Vielmehr werden die meisten von ihnen, weit weg vom Ring, das Spektakel auf Grossbildschirmen verfolgen und sich dort wiederfinden: Als Kulisse für die Fernsehübertragung. RTL hat den Millionenvertrag, um ein Millionenpublikum zwischen zahlreichen Werbeblöcken am Samstagabend vor einem vorzeitigen Einschlummern auf dem Sofa zu bewahren.
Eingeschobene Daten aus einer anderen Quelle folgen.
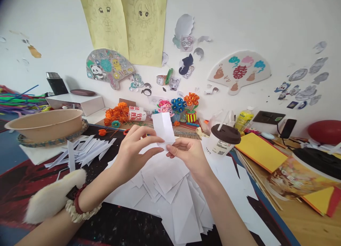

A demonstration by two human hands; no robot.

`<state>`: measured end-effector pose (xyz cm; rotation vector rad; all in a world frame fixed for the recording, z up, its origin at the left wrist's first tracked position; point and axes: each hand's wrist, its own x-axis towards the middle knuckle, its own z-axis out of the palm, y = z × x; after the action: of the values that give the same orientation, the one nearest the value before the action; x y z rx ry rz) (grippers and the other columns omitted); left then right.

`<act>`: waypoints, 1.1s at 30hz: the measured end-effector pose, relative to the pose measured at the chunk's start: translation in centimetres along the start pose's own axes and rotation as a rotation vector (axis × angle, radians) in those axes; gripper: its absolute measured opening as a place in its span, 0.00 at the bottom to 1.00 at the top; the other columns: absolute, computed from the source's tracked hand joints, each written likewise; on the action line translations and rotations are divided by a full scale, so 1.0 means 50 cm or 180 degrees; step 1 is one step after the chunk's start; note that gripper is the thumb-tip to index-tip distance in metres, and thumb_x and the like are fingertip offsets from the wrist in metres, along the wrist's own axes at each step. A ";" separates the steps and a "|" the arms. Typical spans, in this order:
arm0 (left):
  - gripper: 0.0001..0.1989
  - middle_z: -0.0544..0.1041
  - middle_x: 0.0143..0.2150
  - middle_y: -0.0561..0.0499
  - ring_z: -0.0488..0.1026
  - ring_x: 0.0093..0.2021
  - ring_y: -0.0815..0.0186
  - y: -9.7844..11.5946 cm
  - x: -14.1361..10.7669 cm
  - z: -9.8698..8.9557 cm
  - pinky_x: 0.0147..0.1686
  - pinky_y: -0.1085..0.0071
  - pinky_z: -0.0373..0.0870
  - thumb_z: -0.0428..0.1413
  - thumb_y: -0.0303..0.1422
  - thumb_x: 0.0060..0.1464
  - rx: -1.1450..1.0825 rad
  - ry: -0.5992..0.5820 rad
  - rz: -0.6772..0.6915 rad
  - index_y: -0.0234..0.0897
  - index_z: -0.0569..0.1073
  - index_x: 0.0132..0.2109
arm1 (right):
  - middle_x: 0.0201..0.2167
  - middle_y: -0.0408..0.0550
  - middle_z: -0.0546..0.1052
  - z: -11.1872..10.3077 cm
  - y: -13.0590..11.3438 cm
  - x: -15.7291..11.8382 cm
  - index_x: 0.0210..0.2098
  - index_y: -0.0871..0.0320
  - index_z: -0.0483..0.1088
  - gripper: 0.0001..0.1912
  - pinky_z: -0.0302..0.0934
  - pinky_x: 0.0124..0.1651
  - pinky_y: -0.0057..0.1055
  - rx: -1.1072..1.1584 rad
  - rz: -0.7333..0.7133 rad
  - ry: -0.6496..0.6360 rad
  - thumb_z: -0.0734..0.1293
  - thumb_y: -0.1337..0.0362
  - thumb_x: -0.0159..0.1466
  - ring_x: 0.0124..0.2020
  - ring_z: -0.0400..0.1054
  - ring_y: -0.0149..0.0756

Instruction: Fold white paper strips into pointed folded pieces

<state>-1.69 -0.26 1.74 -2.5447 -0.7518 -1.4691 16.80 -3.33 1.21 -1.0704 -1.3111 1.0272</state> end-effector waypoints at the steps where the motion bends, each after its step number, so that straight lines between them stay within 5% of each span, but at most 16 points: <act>1: 0.06 0.74 0.40 0.48 0.66 0.39 0.62 0.005 0.002 0.002 0.39 0.66 0.63 0.61 0.32 0.55 -0.0161 0.0084 -0.0243 0.39 0.73 0.41 | 0.24 0.47 0.78 0.001 0.001 -0.001 0.28 0.58 0.79 0.10 0.66 0.33 0.34 0.0033 0.0001 -0.0010 0.76 0.58 0.52 0.27 0.72 0.36; 4: 0.19 0.73 0.45 0.46 0.67 0.38 0.63 0.014 0.007 0.004 0.37 0.67 0.65 0.65 0.33 0.48 -0.0637 0.0226 -0.1098 0.36 0.69 0.46 | 0.28 0.48 0.80 0.004 0.001 -0.003 0.30 0.57 0.79 0.09 0.67 0.36 0.34 0.0157 -0.0008 -0.0102 0.75 0.58 0.54 0.30 0.73 0.36; 8: 0.09 0.76 0.38 0.49 0.67 0.31 0.68 0.016 0.011 0.001 0.30 0.72 0.63 0.60 0.35 0.54 -0.1512 -0.0384 -0.1843 0.36 0.73 0.40 | 0.31 0.49 0.81 0.005 -0.001 -0.006 0.35 0.56 0.80 0.11 0.68 0.39 0.36 0.0201 -0.0046 -0.0184 0.74 0.58 0.55 0.32 0.73 0.37; 13: 0.09 0.76 0.29 0.51 0.68 0.29 0.68 0.011 0.010 0.002 0.29 0.72 0.62 0.59 0.37 0.54 -0.1968 -0.0397 -0.2164 0.35 0.77 0.33 | 0.29 0.50 0.80 0.008 -0.004 -0.006 0.33 0.58 0.80 0.13 0.69 0.36 0.36 0.0208 0.0155 -0.0089 0.75 0.55 0.54 0.29 0.73 0.37; 33: 0.12 0.80 0.35 0.43 0.75 0.35 0.62 0.012 0.007 0.010 0.36 0.67 0.70 0.62 0.36 0.50 -0.2700 -0.0394 -0.2666 0.30 0.76 0.36 | 0.28 0.46 0.77 0.010 -0.006 -0.008 0.32 0.58 0.78 0.09 0.66 0.35 0.30 -0.0025 0.0194 -0.0429 0.71 0.58 0.59 0.30 0.71 0.32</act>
<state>-0.89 -0.48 1.85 -3.0952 -1.6562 -2.2627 16.31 -3.80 1.40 -1.0677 -1.3983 1.1573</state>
In rund 150 Ländern, so lautet die Ankündigung, werde das Fernsehsignal verbreitet.

Die Freunde des Boxsports können sich auf den Kampf freuen, der bereits zum «grössten Sport- und Showspektakel des Jahres auf Schweizer Boden» erklärt wird. Allerdings nur, sofern sich der Amerikaner Thompson nicht als das «Fallobst» herausstellt, das den Klitschko-Brüdern immer wieder als gut bezahlte Sparringpartner vorgesetzt wird, sondern eben als: «Der echte Härtetest».
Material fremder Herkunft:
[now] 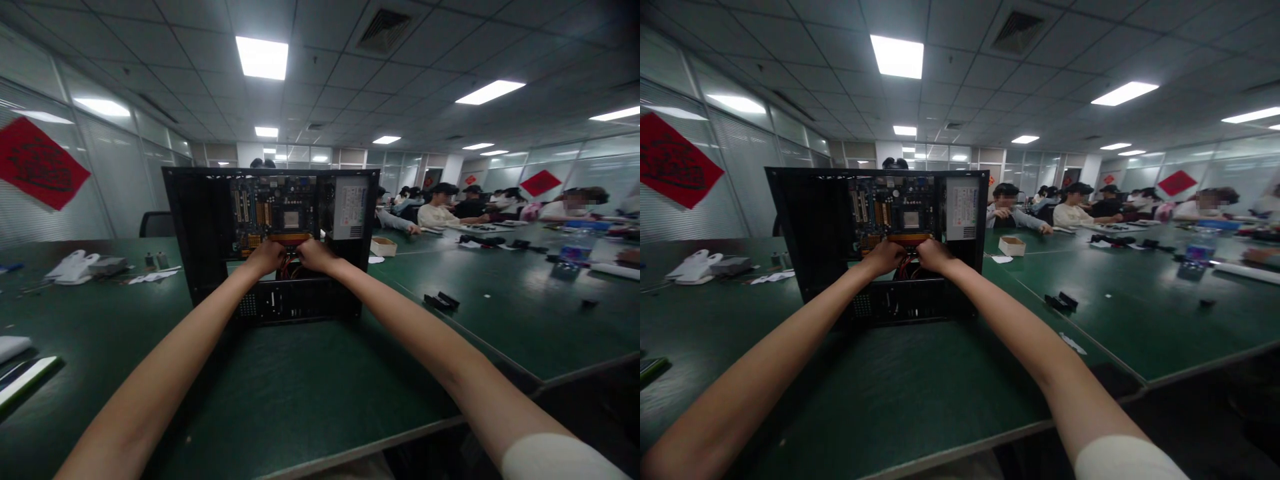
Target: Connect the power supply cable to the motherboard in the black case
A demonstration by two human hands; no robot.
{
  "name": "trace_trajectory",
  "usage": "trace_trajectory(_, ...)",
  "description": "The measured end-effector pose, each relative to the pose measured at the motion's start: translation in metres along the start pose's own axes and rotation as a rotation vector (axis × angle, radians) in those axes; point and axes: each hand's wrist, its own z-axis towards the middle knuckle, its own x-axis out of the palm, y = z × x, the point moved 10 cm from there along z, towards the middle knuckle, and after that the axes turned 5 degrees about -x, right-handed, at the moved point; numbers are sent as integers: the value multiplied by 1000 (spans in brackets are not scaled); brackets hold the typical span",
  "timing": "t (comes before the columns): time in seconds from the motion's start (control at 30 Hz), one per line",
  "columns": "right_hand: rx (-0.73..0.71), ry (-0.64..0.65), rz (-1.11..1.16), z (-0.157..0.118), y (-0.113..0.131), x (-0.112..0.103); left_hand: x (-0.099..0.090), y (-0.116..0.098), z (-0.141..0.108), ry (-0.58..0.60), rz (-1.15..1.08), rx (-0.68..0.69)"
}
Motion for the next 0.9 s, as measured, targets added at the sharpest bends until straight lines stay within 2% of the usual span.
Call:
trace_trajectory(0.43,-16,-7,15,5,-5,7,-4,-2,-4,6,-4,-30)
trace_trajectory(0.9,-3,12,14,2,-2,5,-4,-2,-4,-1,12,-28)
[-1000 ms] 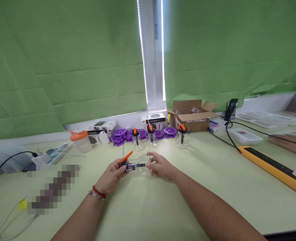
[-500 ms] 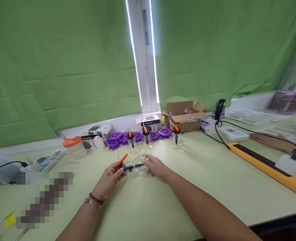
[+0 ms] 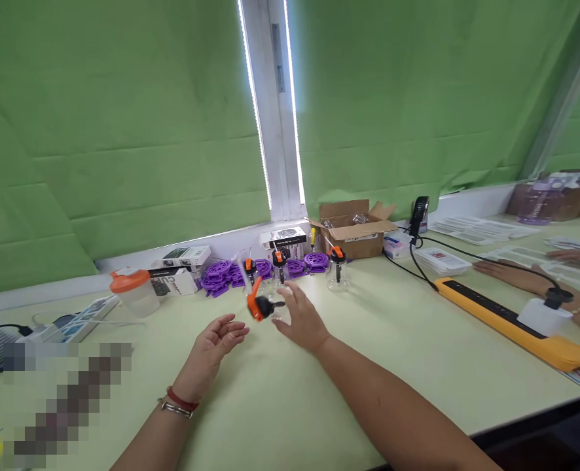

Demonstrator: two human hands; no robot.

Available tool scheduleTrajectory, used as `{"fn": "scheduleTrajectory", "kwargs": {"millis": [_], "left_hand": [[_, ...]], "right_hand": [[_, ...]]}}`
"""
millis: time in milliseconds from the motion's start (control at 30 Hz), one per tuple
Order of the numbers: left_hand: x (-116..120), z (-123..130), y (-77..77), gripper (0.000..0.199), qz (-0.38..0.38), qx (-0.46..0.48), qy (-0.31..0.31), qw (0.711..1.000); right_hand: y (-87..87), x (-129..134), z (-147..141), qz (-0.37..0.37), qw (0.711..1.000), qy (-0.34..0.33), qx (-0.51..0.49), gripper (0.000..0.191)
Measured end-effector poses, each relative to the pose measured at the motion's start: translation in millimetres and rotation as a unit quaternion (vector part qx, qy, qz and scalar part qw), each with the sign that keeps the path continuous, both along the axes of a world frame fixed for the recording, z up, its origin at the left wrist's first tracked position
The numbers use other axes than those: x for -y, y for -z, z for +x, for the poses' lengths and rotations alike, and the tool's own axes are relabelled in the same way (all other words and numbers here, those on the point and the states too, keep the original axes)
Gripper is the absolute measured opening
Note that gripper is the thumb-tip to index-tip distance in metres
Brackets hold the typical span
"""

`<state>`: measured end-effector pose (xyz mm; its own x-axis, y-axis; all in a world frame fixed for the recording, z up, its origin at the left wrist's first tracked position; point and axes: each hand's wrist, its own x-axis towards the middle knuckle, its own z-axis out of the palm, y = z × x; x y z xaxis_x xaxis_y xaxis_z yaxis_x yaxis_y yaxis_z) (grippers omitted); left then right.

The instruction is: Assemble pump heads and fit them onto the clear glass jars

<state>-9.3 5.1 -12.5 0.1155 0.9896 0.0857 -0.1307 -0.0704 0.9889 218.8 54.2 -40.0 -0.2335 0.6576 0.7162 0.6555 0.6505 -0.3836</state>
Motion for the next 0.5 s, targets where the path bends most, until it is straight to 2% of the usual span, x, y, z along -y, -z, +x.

Bei mir stellt sich allerdings eine völlig andere Vorfreude ein: Wie fulminant und schamlos wird der Ringier-Konzern wohl all seine publizistischen Möglichkeiten und Marketing-Instrumente einsetzen, um den Kampf medial zu dem einzigartigen Ereignis empor zu stilisieren? Dieser Fight wird zum «echten Härtetest» für den neu aufgestellten, voll integrierten und weitgehend publizistikfreien Promotionskonzern Ringier.
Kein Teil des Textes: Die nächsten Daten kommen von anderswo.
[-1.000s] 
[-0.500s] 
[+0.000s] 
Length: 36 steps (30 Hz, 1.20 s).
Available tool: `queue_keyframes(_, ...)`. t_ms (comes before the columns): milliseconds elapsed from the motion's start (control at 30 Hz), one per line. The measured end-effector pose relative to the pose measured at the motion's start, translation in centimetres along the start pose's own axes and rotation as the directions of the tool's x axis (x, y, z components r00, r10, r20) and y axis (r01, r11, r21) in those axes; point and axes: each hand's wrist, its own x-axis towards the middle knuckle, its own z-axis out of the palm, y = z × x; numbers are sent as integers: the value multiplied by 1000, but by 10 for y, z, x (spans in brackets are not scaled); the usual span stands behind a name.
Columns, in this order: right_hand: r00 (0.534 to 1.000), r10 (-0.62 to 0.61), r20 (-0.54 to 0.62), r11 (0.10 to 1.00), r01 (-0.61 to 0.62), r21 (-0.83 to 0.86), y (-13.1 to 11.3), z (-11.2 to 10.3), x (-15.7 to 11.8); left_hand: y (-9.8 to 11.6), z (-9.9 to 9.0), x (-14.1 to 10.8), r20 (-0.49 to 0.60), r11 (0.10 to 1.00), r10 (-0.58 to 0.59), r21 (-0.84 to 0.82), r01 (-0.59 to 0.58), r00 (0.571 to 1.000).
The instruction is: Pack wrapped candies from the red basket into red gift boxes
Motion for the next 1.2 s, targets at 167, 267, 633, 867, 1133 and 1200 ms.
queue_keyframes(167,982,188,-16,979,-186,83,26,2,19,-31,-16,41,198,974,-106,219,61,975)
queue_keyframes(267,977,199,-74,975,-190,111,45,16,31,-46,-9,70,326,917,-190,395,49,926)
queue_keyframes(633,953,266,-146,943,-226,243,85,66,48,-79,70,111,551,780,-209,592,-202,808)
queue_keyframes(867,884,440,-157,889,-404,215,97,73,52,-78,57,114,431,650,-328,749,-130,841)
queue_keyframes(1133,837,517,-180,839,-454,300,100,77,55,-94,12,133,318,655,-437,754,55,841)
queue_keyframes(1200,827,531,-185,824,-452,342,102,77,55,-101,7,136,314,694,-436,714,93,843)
Die Ausgangslage ist verheissungsvoll: Die Ringier-Beteiligung Infront-Ringier ist zusammen mit dem Management der Klitschko-Brüder Veranstalter. Als offizielle Medienpartner figurieren mit dem «Blick» und den drei hauseigenen Radiostationen von «NRJ» zwei Ringier-Produkte. Der Ticketverkauf läuft über die Ringier-Tochter Ticketcorner.

Schön, dass der «Blick» schon vor zwei Wochen «exklusiv» über den Kampf berichten konnte. Gut auch, dass Wladimir Klitschko bereits in der Jubiläumsausgabe der «Schweizer Illustrierten» im Porträt erschien. Wir freuen uns auf viele weitere «Exklusiv»-Meldungen.